Currently, there are only 107 living Medal of Honor recipients. But what of the thousands of soldiers that never received this honor, despite giving their all to protect our freedom? Interestingly, when interviewed, most Medal of Honor recipients have stated that it was just as much for his fellow soldiers as it was for him. Navy corpsman Don Ballard, who received the Medal of Honor for his heroic actions in Vietnam has said, “It’s harder to wear the medal than to earn it.”
Soldiers don’t become soldiers for the glory. They don’t do it for the medals and the recognition. As Douglas McArthur once said, “Duty, Honor, Country. Those three hallowed words reverently dictate what you ought to be, what you can be, what you will be.”

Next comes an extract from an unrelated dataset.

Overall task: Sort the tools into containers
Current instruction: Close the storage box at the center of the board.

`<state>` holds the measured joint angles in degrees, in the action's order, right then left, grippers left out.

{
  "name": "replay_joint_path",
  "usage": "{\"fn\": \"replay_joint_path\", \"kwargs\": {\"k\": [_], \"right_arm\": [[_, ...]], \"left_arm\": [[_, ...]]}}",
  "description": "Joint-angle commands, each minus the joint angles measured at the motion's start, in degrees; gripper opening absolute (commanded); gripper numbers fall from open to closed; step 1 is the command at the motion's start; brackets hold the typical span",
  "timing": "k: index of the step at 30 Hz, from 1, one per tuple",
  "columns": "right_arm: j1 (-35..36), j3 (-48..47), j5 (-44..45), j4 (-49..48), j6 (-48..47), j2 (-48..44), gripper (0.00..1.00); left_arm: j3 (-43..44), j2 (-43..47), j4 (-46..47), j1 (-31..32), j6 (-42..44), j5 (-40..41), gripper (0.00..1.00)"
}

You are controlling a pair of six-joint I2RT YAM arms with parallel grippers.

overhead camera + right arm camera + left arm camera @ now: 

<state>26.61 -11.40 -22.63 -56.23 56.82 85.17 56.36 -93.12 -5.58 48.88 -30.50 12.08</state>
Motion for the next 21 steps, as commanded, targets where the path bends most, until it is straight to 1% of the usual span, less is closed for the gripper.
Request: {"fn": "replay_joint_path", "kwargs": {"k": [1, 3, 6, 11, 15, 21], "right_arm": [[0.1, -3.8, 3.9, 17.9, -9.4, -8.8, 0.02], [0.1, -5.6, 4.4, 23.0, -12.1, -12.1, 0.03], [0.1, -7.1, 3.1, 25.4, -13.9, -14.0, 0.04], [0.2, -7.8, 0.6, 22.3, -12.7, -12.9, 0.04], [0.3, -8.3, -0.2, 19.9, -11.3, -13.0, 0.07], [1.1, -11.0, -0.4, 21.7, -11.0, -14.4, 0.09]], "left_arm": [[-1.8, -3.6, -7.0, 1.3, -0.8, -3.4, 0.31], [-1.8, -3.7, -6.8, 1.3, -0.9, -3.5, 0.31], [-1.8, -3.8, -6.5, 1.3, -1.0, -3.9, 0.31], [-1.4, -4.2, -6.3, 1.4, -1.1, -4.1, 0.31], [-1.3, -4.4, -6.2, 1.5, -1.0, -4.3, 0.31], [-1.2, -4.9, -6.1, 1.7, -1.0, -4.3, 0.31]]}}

So where am I going with this? If you read my first installment of “The ROTC Rookie,” you will remember my stories of physical training (PT) and my desire to prove something to myself. But something clicked this week for me. I’m not in this to prove anything to anyone. I’m in this to serve my country, a country I love more than anything. I’m in this to protect what so many in this world are denied. Something in my brain made sense of my whole situation. It was a few days after I made my Medal of Honor presentation for class.
For me, it comes down to the Seven Army Values: Loyalty, Duty, Respect, Selfless Service, Honor, Integrity and Personal Courage. Every single soldier that received a Medal of Honor was living these values. When asked by Colonel Rempfer which of the Seven Army Values I held in highest regard, I responded, “Respect. If you don’t have respect for your fellow Americans, respect for the flag, or respect for your nation, it’s easy to forget what holding up freedom means.”
I now know 100% that I want to join the military. Before, I was wavering and was still testing the waters with ROTC to see if it was the right fit for me. But now I know. I know that of the 319 million people in the United States, I am going to be one of the one million American soldiers protecting this country’s freedom.
Now all I need to do is get my PT score up. Which, in the grand scheme, is just one river to cross. Because on the other side is where I belong.